(Recorded data)
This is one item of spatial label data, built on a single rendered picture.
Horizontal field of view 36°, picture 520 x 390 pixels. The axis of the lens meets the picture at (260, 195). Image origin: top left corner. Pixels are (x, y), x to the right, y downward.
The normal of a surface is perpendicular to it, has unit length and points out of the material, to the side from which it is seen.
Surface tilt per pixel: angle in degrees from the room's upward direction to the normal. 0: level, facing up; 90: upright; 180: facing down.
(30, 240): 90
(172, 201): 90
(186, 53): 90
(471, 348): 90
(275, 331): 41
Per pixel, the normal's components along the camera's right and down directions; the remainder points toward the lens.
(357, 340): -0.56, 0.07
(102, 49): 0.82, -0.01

---

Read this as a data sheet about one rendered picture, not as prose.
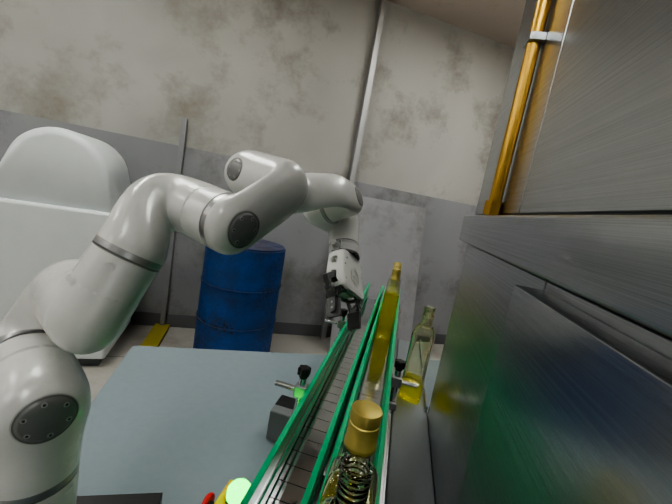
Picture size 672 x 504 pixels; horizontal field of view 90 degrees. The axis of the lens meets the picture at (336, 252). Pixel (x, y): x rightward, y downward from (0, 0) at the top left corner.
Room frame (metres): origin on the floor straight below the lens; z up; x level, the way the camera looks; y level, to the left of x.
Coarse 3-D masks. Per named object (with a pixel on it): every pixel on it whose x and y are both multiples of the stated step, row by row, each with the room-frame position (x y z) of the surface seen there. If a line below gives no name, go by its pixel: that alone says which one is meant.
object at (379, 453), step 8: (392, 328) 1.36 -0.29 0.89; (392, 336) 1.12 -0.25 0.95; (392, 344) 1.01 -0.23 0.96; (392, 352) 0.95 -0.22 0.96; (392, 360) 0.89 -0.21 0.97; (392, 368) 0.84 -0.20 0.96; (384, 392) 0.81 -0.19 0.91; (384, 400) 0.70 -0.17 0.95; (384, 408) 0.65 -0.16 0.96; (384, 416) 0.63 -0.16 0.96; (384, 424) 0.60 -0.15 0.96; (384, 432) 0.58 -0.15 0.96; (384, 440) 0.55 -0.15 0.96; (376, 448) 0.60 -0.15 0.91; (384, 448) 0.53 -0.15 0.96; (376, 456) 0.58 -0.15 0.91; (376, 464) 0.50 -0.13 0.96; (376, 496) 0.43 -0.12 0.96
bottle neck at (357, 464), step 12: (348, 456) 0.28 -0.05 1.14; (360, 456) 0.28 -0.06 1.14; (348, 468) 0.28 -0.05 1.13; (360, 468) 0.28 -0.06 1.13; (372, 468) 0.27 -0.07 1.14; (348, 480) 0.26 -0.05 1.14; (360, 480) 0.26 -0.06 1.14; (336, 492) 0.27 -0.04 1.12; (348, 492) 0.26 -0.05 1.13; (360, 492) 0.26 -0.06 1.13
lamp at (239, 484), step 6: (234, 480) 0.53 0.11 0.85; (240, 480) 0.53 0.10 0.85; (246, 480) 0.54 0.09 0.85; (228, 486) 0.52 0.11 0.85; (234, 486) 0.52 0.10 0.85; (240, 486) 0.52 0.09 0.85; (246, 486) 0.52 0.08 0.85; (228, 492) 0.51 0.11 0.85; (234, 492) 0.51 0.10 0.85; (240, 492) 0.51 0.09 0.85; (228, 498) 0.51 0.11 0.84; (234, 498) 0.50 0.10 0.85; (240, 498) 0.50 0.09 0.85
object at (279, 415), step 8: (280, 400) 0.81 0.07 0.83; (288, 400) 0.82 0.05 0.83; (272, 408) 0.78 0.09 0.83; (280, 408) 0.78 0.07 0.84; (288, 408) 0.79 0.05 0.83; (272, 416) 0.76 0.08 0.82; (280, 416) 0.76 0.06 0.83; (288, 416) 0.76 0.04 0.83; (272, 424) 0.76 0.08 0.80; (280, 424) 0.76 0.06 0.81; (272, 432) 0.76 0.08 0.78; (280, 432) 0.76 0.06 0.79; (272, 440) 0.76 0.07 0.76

_Instructions to follow:_
Could you set down, exactly as written, the lines above between the one holding "(186, 53): 90" and the one holding "(102, 49): 0.82, -0.01", inclusive, and nothing more?

_Output:_
(186, 53): 90
(471, 348): 90
(275, 331): 41
Per pixel, the normal's components along the camera's right and down directions; the remainder points toward the lens.
(357, 340): -0.56, 0.07
(102, 49): 0.82, -0.01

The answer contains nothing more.